Évaluation du coût et des avantages potentiels d'une campagne d'immunisation contre le méningocoque de sérogroupe C au Québec
Suite à la recrudescence des infections invasives causées par le méningocoque de sérogroupe C (IMC) au Québec depuis le début de l’année 2001, le Directeur de la protection de la santé publique du ministère de la Santé et des Services sociaux (MSSS) a demandé au Comité sur l’Immunisation du Québec (CIQ) de prévoir, dans la mesure du possible, l’évolution de l’épidémiologie des IMC dans la province et de donner un avis sur les stratégies de contrôle qui peuvent être envisagées, tenant compte de l’homologation au Canada d’un nouveau vaccin conjugué. Afin de répondre à cette demande, une analyse épidémiologique et économique a été réalisée afin de définir un nombre restreint de scénarios concernant l’évolution de l’incidence des IMC durant la période 2001-2006, d’estimer la probabilité de réalisation de chacun des scénarios, d’évaluer l’impact potentiel d’une campagne d’immunisation de masse, son coût et ses indices coût-efficacité. Les résultats devraient éclairer les décideurs sur l’opportunité de réaliser une campagne d’immunisation de masse avant la fin de l’année 2001 visant l’ensemble de la population âgée de moins de 20 ans au Québec.
Une campagne d’immunisation massive réalisée au Québec avant la fin de l’année 2001 a le potentiel de diminuer de façon significative l’incidence des IMC dans la population. Toutefois, l’impact d’une telle campagne en termes de cas et de décès prévenus dépend fortement de l’évolution naturelle de l’épidémiologie des IMC suite à la recrudescence observée depuis le début de l’année dans l’ensemble de la province et dans la région de Québec en particulier. Faire des prévisions quant à l’épidémiologie des IMC est un exercice particulièrement périlleux, mais les experts s’entendent pour prédire qu’un retour rapide à une situation endémique est peu probable, comme est également peu probable un scénario pire que celui observé en 1991-1995. Les deux scénarios les plus réalistes anticipent un nombre de cas d’IMC compris entre 172 et 344 durant les cinq prochaines années. Ce dernier chiffre résultant d’un scénario semblable à celui observé en 1991-1995 récolte la majorité des suffrages.
Pour tenir compte de l’incertitude entourant l’évolution de l’incidence de la maladie, une moyenne pondérée des bénéfices d’une campagne d’immunisation à été établie en se basant sur les probabilités de réalisation de chacun des scénarios. En utilisant cette méthode, le nombre de cas d’IMC qui pourraient être prévenus sur une période de 5 ans varie entre 161 et 181, en fonction du mode d’utilisation des vaccins polysaccharidique et conjugué.

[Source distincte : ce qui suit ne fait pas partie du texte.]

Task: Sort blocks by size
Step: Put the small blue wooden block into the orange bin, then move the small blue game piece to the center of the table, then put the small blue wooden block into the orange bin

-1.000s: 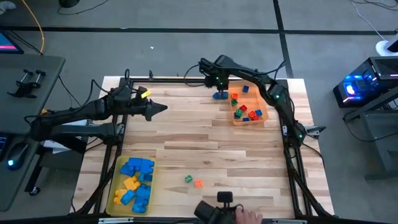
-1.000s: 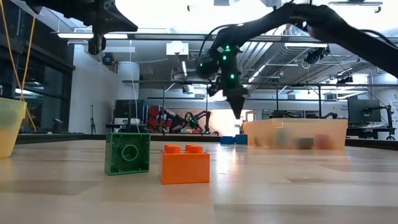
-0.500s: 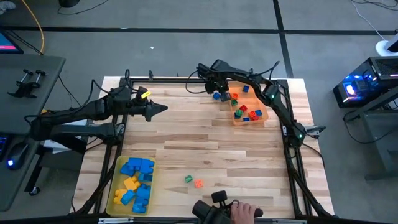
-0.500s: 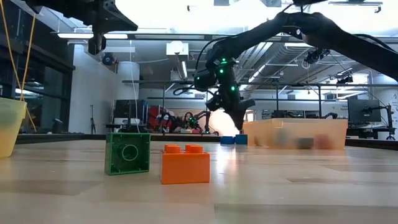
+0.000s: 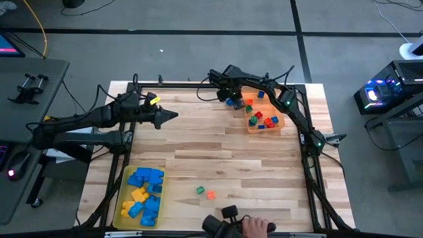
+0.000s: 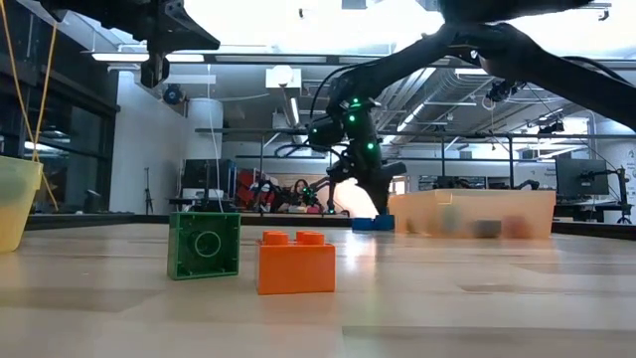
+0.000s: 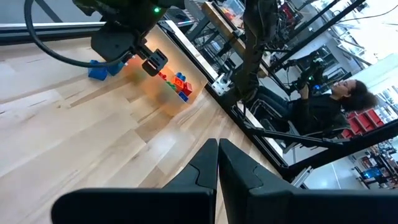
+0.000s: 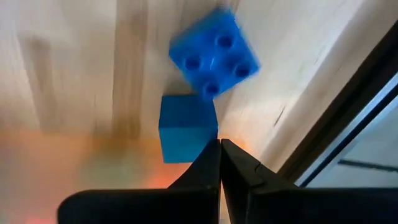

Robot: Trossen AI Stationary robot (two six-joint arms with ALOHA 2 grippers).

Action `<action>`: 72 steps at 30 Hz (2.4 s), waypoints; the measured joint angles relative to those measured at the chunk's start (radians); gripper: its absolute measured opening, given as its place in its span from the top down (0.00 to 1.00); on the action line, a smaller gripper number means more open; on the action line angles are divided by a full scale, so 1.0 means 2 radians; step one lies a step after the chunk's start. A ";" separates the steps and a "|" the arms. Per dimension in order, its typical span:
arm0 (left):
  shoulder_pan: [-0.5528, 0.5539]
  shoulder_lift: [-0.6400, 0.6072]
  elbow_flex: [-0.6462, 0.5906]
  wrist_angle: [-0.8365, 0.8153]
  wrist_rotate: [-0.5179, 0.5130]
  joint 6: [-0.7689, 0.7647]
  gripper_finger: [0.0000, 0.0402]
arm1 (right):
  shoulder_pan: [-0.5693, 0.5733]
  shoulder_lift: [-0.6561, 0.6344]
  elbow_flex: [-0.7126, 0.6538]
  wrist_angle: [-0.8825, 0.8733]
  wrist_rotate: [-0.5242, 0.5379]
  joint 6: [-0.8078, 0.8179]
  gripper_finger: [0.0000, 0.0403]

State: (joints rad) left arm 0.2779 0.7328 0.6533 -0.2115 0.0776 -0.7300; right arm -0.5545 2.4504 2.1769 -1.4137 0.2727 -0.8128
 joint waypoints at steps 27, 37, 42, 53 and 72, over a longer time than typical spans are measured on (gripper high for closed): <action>0.000 0.000 0.000 -0.001 0.000 0.000 1.00 | 0.037 0.001 0.000 0.148 -0.027 0.009 1.00; 0.000 0.000 0.000 -0.001 0.001 0.000 1.00 | 0.047 0.001 0.000 0.126 -0.144 0.019 1.00; 0.000 0.000 0.000 -0.001 0.001 -0.001 1.00 | 0.068 0.001 0.000 0.081 -0.194 0.015 1.00; 0.000 0.000 0.000 -0.001 0.001 0.000 1.00 | 0.100 -0.013 0.000 0.030 -0.189 0.055 1.00; -0.016 0.000 0.000 -0.038 0.022 0.013 1.00 | 0.001 -0.027 0.001 0.047 -0.136 0.219 1.00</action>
State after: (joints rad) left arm 0.2466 0.7330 0.6537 -0.2867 0.1207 -0.7040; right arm -0.5517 2.3957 2.1788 -1.3205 0.0004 -0.3743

Les résultats d’études épidémiologiques antérieures indiquent de manière convaincante que le vaccin conjugué induit un niveau de protection supérieur quel que soit l’âge, et que l’avantage est important chez les enfants les plus jeunes (De Wals et coll. 2001; Ramsay et coll. 2001). Ainsi, l’utilisation exclusive du vaccin conjugué permettrait de prévenir une vingtaine de cas supplémentaires par rapport à un programme prévoyant l’utilisation ce nouveau vaccin chez les seuls enfants de moins de 12 ans. Contrairement au vaccin polysaccharidique, le vaccin conjugué induit une mémoire immunitaire et il est tout à fait plausible que l’immunité conférée soit de très longue durée (Lepow et coll. 1999), ce qui pourrait améliorer grandement l’utilité d’une campagne d’immunisation utilisant ce dernier vaccin. En cas de revaccination avec un vaccin polysaccharidique, comme cela pourrait être le cas pour beaucoup de personnes âgées actuellement de plus de 9 ans au Québec, un phénomène de tolérance immunitaire pourrait être observé. La tolérance se manifeste par une élévation moindre des anticorps en cas de revaccination qu’après une primovaccination, mais les conséquences cliniques de ce phénomène ne sont pas connues (Lepow et coll. 1999). L’utilisation de seul vaccin conjugué semble donc préférable pour une campagne d’immunisation de masse, mais l’hypothèse d’une disponibilité restreinte pourrait dicter l’utilisation conjointe des deux vaccins comme dans le modèle de base. L’utilisation du vaccin polysaccharidique en dessous de l’âge de 12 ans serait difficilement défendable.